## Provided material
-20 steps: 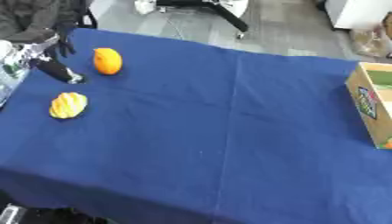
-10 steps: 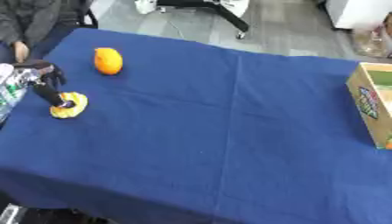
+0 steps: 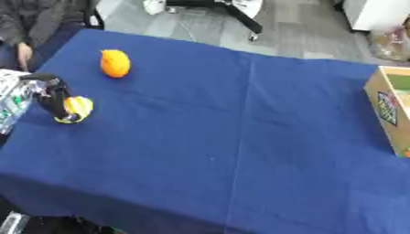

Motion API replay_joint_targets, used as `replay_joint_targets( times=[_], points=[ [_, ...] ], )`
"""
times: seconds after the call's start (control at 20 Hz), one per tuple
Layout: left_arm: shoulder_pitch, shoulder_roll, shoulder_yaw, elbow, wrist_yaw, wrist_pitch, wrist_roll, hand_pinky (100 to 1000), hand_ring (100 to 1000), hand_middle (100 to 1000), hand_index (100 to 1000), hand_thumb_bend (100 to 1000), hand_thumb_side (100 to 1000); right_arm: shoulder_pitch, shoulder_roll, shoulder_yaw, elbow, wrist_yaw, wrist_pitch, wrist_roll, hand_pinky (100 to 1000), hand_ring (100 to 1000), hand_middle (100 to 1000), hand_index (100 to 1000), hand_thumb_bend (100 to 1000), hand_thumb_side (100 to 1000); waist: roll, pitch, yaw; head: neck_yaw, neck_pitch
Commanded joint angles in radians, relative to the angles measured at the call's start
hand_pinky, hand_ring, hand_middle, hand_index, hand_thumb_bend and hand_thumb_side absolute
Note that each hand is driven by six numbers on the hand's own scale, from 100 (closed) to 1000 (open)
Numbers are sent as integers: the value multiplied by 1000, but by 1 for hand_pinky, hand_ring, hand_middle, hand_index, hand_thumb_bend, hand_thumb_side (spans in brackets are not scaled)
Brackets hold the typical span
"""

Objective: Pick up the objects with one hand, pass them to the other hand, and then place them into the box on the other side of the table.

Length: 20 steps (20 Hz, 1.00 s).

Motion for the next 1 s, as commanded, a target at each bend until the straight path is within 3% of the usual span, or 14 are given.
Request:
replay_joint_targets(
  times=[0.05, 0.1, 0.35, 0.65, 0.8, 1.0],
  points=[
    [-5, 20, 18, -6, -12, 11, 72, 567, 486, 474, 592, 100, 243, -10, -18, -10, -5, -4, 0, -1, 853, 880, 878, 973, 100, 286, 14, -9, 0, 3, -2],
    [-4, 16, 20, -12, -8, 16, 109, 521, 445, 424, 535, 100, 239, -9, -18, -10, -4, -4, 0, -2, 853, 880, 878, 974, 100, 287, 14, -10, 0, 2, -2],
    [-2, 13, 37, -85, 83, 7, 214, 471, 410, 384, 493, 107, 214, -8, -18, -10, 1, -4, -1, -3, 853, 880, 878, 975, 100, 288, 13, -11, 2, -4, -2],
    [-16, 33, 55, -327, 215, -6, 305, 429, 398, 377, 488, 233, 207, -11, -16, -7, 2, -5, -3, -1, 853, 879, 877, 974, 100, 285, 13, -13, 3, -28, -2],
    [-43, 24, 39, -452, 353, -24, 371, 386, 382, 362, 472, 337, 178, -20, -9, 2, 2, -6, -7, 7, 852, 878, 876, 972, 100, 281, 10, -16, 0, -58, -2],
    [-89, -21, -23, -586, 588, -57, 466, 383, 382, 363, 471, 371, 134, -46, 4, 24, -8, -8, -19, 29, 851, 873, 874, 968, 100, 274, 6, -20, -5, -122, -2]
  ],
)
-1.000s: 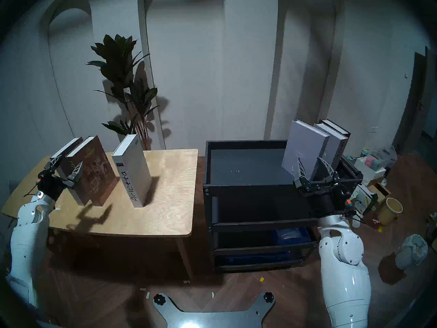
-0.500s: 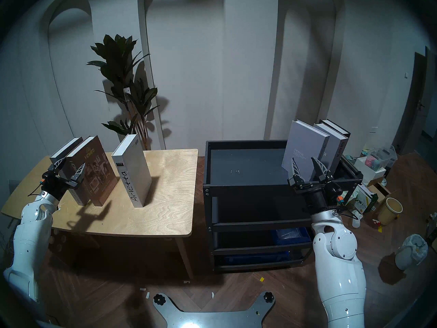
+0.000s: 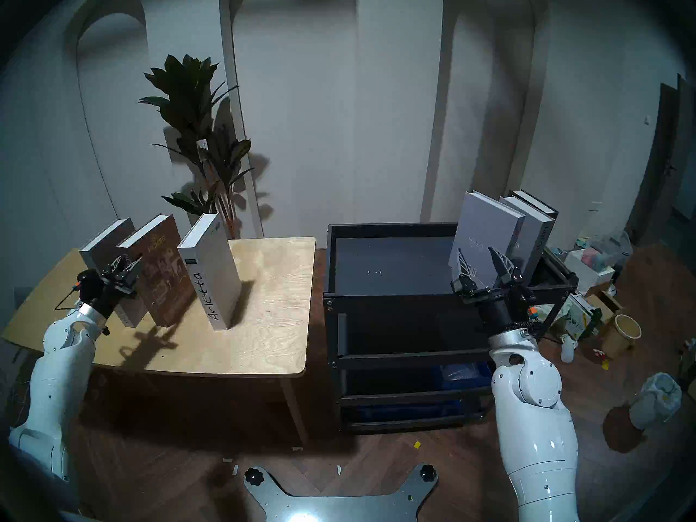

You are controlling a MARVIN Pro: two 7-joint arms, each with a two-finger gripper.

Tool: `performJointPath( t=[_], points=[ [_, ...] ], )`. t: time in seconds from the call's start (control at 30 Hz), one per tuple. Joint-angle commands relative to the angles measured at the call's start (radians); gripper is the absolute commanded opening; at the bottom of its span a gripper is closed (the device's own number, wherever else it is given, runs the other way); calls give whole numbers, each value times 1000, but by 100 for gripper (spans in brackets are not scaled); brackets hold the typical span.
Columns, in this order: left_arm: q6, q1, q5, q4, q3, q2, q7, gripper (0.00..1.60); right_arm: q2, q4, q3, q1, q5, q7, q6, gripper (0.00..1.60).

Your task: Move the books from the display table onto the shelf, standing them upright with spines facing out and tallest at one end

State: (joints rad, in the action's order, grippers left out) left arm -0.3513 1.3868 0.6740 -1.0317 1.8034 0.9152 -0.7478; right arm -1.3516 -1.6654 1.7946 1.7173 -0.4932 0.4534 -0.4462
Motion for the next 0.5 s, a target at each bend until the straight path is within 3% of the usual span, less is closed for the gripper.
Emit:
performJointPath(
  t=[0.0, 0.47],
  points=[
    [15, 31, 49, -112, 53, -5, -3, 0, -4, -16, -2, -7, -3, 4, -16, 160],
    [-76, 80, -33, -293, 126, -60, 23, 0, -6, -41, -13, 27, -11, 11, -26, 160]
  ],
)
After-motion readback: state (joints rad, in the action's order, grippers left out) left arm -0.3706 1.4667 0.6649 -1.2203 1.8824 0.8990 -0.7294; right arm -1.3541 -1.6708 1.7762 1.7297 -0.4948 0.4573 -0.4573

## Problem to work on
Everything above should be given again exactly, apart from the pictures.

## Reply to the exercise
-20 steps: 
-10 steps: 
+0 steps: 

Motion API replay_joint_targets, used as `replay_joint_targets( times=[_], points=[ [_, ...] ], )`
"""
times: seconds after the call's start (control at 20 Hz), one per tuple
Layout: left_arm: shoulder_pitch, shoulder_roll, shoulder_yaw, elbow, wrist_yaw, wrist_pitch, wrist_roll, hand_pinky (100 to 1000), hand_ring (100 to 1000), hand_middle (100 to 1000), hand_index (100 to 1000), hand_thumb_bend (100 to 1000), hand_thumb_side (100 to 1000); right_arm: shoulder_pitch, shoulder_roll, shoulder_yaw, elbow, wrist_yaw, wrist_pitch, wrist_roll, hand_pinky (100 to 1000), hand_ring (100 to 1000), hand_middle (100 to 1000), hand_index (100 to 1000), hand_thumb_bend (100 to 1000), hand_thumb_side (100 to 1000); waist: roll, pitch, yaw; head: neck_yaw, neck_pitch
Commanded joint angles in radians, relative to the angles measured at the call's start
hand_pinky, hand_ring, hand_middle, hand_index, hand_thumb_bend and hand_thumb_side absolute
Note that each hand is driven by six numbers on the hand's own scale, from 100 (closed) to 1000 (open)
Numbers are sent as integers: the value multiplied by 1000, but by 1 for hand_pinky, hand_ring, hand_middle, hand_index, hand_thumb_bend, hand_thumb_side (spans in brackets are not scaled)
Brackets hold the typical span
"""

Objective: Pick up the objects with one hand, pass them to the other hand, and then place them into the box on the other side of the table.

Length: 20 steps (20 Hz, 1.00 s).

Motion for the next 1 s, as commanded, a target at each bend until the straight path is within 3% of the usual span, or 14 are given.
Request:
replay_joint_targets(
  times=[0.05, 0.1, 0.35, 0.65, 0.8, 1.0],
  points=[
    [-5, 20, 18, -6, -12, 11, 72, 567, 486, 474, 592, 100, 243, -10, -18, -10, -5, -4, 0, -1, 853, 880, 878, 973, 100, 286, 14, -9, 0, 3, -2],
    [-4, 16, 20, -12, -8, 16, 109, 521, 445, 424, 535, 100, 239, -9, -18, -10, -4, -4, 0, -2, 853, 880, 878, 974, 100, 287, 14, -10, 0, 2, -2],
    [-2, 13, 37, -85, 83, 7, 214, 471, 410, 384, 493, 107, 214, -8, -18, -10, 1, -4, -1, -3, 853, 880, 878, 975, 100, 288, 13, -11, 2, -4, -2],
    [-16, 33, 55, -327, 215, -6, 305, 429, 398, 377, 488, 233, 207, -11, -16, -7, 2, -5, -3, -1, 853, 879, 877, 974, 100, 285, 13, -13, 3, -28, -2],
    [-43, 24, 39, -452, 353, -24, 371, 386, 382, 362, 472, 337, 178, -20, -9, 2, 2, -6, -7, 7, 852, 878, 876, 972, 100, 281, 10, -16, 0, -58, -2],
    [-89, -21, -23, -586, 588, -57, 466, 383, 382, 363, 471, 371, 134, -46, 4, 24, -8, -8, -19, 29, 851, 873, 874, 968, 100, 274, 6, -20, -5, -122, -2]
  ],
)
-1.000s: 
-0.500s: 
+0.000s: 

You are controlling a MARVIN Pro: two 7-joint arms, each with a two-finger gripper.

Tool: `performJointPath( t=[_], points=[ [_, ...] ], )`. t: time in seconds from the call's start (control at 30 Hz), one per tuple. Joint-angle commands relative to the angles measured at the call's start (radians); gripper is the absolute commanded opening; at the bottom of its span a gripper is closed (the device's own number, wherever else it is given, runs the other way); calls give whole numbers, each value times 1000, but by 100 for gripper (spans in brackets are not scaled); brackets hold the typical span.
Columns, in this order: left_arm: q6, q1, q5, q4, q3, q2, q7, gripper (0.00..1.60); right_arm: q2, q4, q3, q1, q5, q7, q6, gripper (0.00..1.60).

Your task: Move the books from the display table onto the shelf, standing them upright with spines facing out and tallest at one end

State: (joints rad, in the action's order, grippers left out) left arm -0.3513 1.3868 0.6740 -1.0317 1.8034 0.9152 -0.7478; right arm -1.3516 -1.6654 1.7946 1.7173 -0.4932 0.4534 -0.4462
Motion for the next 0.5 s, a target at each bend until the straight path is within 3% of the usual span, less is closed for the gripper.
Emit:
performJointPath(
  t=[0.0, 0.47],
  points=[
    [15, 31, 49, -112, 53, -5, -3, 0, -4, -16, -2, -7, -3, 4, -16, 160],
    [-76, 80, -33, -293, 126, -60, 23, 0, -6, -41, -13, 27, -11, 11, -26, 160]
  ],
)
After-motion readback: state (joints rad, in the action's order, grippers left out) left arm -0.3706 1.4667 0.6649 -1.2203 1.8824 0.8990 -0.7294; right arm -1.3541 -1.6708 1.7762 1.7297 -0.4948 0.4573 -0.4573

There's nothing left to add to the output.